This is primarily just a frustrated rant. Centrelink has suspended my Disability Allowance, until I have completed a Job Capacity Assessment. Apparently they had been trying to contact me for a week before they suspended my payment, but I don't answer calls from blocked numbers, and they don't leave voice messages, for privacy reasons, so I ended up getting a letter suspending my payment. This in itself, whilst frustrating is fine. I understand why it needs to be done. What really gets me is I was approved for the payment 3 months ago, after I had to resign from my job because of instability with my seizure control. By this point I was quite often on unpaid sick leave, because I had used up my sick leave, or I was going into work, and having seizures (that's embarrassing, try walking back into a work place where your colleagues have seen you convulse and lose bladder control!) because I couldn't afford to miss work. The paperwork was filled out, Treating Doctors Reports submitted, I enrolled in University part-time externally, so the time not working was still productive, and have spent the time trying to get my health back to a point where I can return to full-time work.

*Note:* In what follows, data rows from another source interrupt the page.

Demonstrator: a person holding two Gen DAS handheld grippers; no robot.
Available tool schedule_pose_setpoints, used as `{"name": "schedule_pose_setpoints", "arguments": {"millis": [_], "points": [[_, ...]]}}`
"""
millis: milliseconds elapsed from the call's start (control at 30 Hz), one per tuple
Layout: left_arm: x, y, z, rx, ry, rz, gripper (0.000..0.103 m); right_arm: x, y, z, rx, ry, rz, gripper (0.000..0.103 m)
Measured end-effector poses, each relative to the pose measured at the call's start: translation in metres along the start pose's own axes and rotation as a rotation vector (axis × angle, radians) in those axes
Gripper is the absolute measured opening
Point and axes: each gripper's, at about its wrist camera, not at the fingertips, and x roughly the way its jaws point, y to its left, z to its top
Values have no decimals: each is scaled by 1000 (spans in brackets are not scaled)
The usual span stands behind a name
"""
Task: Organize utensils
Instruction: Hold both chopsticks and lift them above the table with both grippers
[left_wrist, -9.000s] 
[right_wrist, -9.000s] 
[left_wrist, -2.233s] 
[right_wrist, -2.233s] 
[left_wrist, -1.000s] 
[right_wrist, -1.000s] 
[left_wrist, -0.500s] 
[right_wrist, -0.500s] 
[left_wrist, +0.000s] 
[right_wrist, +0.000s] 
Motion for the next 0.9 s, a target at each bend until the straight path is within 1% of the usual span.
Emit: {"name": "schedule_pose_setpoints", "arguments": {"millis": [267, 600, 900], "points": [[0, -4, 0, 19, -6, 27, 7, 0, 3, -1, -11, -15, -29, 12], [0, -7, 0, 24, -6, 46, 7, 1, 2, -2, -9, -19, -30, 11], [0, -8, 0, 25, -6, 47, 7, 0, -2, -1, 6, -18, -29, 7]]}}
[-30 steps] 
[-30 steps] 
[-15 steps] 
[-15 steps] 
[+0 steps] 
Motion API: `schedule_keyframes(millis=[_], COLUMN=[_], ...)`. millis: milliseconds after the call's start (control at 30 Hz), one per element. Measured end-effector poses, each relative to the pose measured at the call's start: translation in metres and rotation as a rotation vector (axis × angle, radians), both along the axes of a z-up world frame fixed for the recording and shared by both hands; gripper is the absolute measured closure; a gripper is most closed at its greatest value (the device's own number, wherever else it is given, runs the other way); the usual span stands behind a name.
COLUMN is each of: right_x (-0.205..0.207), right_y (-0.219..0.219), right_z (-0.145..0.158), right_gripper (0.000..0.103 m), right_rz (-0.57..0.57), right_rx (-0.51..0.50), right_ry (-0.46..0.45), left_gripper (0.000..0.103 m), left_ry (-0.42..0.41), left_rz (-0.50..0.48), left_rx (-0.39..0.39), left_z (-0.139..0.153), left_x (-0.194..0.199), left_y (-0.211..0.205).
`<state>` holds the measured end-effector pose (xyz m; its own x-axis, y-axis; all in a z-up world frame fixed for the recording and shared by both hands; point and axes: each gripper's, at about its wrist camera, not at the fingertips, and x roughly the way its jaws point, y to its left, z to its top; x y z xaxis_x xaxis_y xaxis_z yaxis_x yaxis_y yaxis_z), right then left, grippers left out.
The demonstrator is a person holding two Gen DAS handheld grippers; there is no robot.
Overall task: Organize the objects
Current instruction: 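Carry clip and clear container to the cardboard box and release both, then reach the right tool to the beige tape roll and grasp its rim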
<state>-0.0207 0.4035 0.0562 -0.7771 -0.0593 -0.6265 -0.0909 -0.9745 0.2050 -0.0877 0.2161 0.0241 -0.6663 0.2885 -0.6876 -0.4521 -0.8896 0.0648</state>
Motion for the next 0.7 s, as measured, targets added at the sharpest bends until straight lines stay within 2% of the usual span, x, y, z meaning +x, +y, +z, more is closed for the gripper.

But then, the depression hit me again. After quite a lengthy 'remission' if you will, its back in full force, and all of my energy is focused on trying to keep that under control (hence the re-introduction of therapy) and trying to get the seizures under control (now increasing dramatically because of the insomnia...what a vicious circle!) and trying to maintain the work needed for my Uni stuff. And just when I'm at a point where I'm barely keeping myself together... now, they want me to come in for a JCA. Not three months ago, when I would have been able to handle it....but now, when even the concept of leaving the house other than for therapy seems insurmountable, they want me to walk into an office and talk to somebody I don't know, about my problems, and try and keep my muddled brain together long enough, to make sense and get what needs to be done, done. It's such a little thing in reality, but my brain is catastrophising it, to the point where it just seems impossible. Added to the stress of the payment being 'suspended' until I have jumped through the hoops, so having to rely on my meagre savings to do what needs to be done.
I understand why it needs to be done, that there are checks and balances in place for a reason. And I am grateful to live in a country where I can get this financial support until I can pull my physical and emotional health back together... but there is another part of me whingeing......"Why now??????????????". Well, all I can do is wait and see what happens on Tuesday, I guess.